The Seven50 group is a super regional planning council consisting of Indian River County and the six counties to the south of us, St. Lucie, Martin, Palm Beach, Broward, Miami-Dade and Monroe. It was established under the auspices of U.S. Department of Housing and Urban development, in conjunction with the U.S. Environmental Protection Agency and Department of Transportation, and awarded a $4.25 million grant. The basis for and goals of this grant are found in the Seven50 foundation document, the “Regional Vision and Blueprint for Economic Prosperity.”
This document notes that it “will address the deeply held values in the region.” These values include building the largest and most inclusive bureaucracy possible, first to develop and then to implement the plan. Beyond that: “The work plan will ensure that: … Inequities within the region will be addressed in both decision making and outcomes … and will include specific actions for implementation by public, private, and civic partners … ” (Emphasis added)
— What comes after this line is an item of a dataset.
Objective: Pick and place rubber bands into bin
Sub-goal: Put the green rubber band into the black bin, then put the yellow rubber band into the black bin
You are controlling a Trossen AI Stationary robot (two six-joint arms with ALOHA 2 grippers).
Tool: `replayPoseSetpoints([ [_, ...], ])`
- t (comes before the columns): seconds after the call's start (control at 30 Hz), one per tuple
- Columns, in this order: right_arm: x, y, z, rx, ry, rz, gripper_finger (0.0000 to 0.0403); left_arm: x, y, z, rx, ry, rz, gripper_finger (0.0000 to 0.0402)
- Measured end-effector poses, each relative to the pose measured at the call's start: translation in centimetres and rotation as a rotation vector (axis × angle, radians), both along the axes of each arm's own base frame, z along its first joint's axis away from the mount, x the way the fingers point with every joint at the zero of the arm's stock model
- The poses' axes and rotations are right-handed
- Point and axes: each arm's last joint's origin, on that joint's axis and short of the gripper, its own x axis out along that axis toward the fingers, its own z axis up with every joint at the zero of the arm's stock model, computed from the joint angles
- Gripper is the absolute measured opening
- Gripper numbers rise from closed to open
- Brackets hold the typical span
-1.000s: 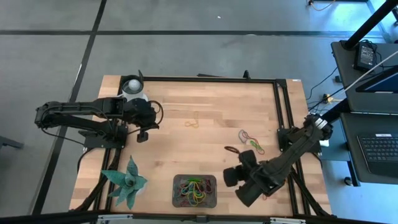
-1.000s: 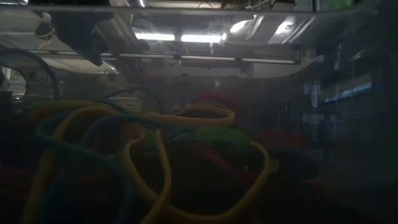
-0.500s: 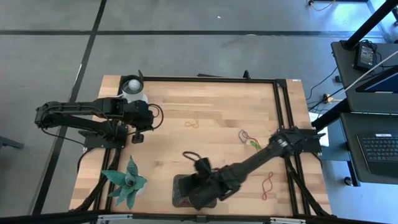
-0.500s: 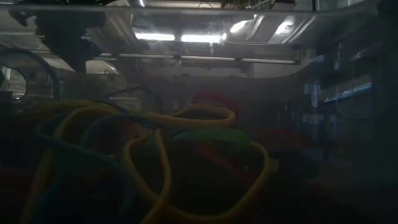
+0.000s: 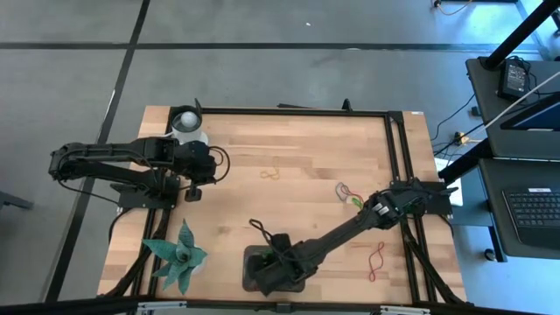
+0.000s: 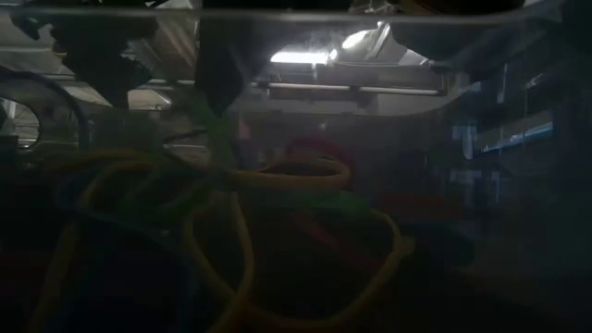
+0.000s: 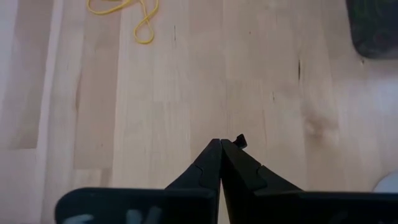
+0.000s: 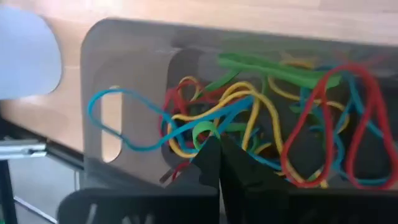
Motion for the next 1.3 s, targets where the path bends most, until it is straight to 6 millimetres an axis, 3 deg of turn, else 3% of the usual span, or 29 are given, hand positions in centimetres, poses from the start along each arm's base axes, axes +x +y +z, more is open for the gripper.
replayPoseSetpoints([
  [0.27,0.0,0.0,-0.2,-0.001,0.005,-0.005,0.0028,0.0,0.0,0.0,0.006,0.000,-0.010,0.0002],
  [0.67,-0.3,-0.2,-0.3,-0.024,0.033,-0.012,0.0130,0.0,0.0,0.0,0.006,0.000,-0.010,0.0002],
  [0.83,-0.7,-0.4,1.4,-0.044,0.062,-0.007,0.0155,0.0,0.0,0.0,0.006,0.000,-0.010,0.0006],
  [1.0,-1.7,-0.8,3.3,0.009,0.121,0.045,0.0154,0.0,0.0,0.0,0.011,-0.001,-0.018,0.0002],
  [1.3,-3.1,-1.8,4.9,0.067,0.262,0.176,0.0125,0.0,0.0,0.0,0.026,-0.004,-0.038,0.0005],
])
Just these few lines show the deeply held values of Seven50 include larger government, more central planning moving away from local control, a clear move away from a society providing an equal opportunity for all to one determining outcomes for all, and one that seeks to control not just governmental organizations, but as much of the private sector and civic community as possible. This is clearly a move away from a community-centered society helped by government, to a state-centered society controlling every aspect of our community.
“Since the Vision and Blueprint will take many years to fully realize,” we may be sure that the bureaucracy that it creates will be with us for decades. As will its cost as it seeks to force local governments to implement the “model ordinances and policies … adopted by regional jurisdictions.”
The seven counties that make up the region have, according to the 2010 census, a combined population of 6,199,860 people. Miami-Dade makes up 40 percent of the region with a population of 2,496,435. Indian River County makes up just more than 2 percent of the region with a population of 138,028. When the regional jurisdiction comes to impose its model ordinances on us, does anyone really expect our voices to be heard over the voices of Miami-Dade and Broward?
I look south and I see counties that I am sure its residents are proud to live in. These communities were built using “the deeply held values in the region.” But they are not Indian River County, the county I live in and love. Indian River County was built with a very different set of deeply held local values.
My fear is that this set of values, the set of values that I was elected to foster, will be lost in the super-regional Seven50 group.